▸ TASK OBJECTIVE: Where the word "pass" shows up in a line below, that line is counted. State how many lines are counted, without any other words.

▸ ENTRIES PROVIDED:
******************************

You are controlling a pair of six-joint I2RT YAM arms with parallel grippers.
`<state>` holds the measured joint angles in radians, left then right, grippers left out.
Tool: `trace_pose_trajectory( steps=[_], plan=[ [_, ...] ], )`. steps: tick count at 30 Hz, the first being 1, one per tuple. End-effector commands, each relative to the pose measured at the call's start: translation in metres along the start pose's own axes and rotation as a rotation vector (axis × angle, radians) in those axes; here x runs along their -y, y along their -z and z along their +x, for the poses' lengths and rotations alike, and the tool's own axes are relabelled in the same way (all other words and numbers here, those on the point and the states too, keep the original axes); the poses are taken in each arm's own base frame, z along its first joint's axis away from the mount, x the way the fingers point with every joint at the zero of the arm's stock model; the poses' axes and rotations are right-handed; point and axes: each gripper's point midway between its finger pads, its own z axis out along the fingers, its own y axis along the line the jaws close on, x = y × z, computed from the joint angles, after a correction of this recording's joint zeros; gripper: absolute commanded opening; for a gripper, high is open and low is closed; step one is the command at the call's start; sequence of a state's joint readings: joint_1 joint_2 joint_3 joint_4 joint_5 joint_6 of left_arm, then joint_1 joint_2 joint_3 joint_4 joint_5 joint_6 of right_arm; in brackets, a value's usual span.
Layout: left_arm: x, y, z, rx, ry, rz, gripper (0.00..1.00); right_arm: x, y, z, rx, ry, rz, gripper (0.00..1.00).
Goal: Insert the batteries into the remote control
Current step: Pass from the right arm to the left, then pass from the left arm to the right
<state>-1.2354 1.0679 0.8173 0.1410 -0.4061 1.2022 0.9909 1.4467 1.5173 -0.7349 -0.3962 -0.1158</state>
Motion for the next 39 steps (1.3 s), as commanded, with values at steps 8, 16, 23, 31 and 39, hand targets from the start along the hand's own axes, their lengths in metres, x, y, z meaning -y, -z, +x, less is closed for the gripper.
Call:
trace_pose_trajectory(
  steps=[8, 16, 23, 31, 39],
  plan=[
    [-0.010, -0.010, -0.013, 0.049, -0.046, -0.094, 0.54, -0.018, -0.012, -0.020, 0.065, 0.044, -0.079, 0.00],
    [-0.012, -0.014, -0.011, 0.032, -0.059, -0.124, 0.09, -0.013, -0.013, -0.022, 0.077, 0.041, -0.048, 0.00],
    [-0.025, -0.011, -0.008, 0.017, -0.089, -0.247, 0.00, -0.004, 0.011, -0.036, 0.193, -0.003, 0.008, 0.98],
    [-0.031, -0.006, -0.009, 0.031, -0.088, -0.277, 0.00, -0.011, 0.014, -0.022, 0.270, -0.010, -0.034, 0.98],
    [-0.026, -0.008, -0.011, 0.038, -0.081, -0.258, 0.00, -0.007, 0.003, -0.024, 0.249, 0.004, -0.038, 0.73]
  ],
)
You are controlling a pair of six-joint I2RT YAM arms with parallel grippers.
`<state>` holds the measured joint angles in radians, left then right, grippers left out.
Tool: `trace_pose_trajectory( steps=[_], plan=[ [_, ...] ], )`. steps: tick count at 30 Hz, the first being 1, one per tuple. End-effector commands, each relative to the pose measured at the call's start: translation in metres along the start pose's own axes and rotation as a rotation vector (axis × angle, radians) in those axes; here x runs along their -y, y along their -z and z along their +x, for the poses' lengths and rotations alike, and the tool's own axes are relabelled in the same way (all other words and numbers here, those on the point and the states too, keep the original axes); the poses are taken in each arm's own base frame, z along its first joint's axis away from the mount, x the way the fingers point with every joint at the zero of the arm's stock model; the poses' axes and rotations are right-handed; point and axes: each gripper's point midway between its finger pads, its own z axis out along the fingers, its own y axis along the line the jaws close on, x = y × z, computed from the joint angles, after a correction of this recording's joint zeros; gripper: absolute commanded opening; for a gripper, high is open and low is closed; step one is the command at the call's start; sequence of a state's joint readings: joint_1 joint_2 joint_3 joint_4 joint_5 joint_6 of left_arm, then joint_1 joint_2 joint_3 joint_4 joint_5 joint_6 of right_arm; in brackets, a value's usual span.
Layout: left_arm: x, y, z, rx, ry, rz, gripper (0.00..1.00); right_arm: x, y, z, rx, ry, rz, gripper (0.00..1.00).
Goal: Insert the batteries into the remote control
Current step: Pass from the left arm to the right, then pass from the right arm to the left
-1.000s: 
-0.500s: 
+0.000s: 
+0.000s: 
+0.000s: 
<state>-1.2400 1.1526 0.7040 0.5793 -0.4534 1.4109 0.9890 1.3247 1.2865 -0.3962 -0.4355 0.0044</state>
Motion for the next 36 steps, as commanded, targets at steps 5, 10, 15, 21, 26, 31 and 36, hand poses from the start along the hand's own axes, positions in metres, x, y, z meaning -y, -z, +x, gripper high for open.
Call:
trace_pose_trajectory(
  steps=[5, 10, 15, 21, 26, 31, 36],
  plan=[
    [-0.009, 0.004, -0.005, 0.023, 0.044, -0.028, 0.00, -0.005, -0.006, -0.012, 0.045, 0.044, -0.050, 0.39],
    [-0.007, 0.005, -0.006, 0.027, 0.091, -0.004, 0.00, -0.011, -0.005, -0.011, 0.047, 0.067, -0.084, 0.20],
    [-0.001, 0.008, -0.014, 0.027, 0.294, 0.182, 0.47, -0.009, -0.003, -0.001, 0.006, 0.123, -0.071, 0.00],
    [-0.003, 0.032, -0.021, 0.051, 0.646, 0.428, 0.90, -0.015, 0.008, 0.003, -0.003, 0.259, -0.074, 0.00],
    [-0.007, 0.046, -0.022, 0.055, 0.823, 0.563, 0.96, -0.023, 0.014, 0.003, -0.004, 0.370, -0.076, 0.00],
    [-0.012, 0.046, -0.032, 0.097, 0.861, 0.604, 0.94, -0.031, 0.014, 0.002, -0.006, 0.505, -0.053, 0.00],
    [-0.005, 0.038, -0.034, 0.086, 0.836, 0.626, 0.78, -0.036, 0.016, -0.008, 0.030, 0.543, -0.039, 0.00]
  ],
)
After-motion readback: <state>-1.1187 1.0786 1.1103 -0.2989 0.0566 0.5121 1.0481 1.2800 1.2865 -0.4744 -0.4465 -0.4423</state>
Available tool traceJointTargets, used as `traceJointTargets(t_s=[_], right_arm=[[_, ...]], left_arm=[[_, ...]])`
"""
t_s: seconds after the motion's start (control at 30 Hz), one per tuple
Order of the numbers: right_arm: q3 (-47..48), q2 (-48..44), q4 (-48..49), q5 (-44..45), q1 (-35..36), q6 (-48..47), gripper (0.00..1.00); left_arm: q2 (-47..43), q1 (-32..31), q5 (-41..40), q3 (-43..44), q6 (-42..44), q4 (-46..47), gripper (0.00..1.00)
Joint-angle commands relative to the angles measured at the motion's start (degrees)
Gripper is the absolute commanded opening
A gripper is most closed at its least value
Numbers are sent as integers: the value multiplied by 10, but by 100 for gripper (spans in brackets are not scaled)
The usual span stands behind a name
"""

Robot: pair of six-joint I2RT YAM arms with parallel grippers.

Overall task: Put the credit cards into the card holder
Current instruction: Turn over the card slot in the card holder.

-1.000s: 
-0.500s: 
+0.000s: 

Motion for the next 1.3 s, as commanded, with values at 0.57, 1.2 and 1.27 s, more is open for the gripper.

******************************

▸ RESULT FOR THIS EXERCISE: 2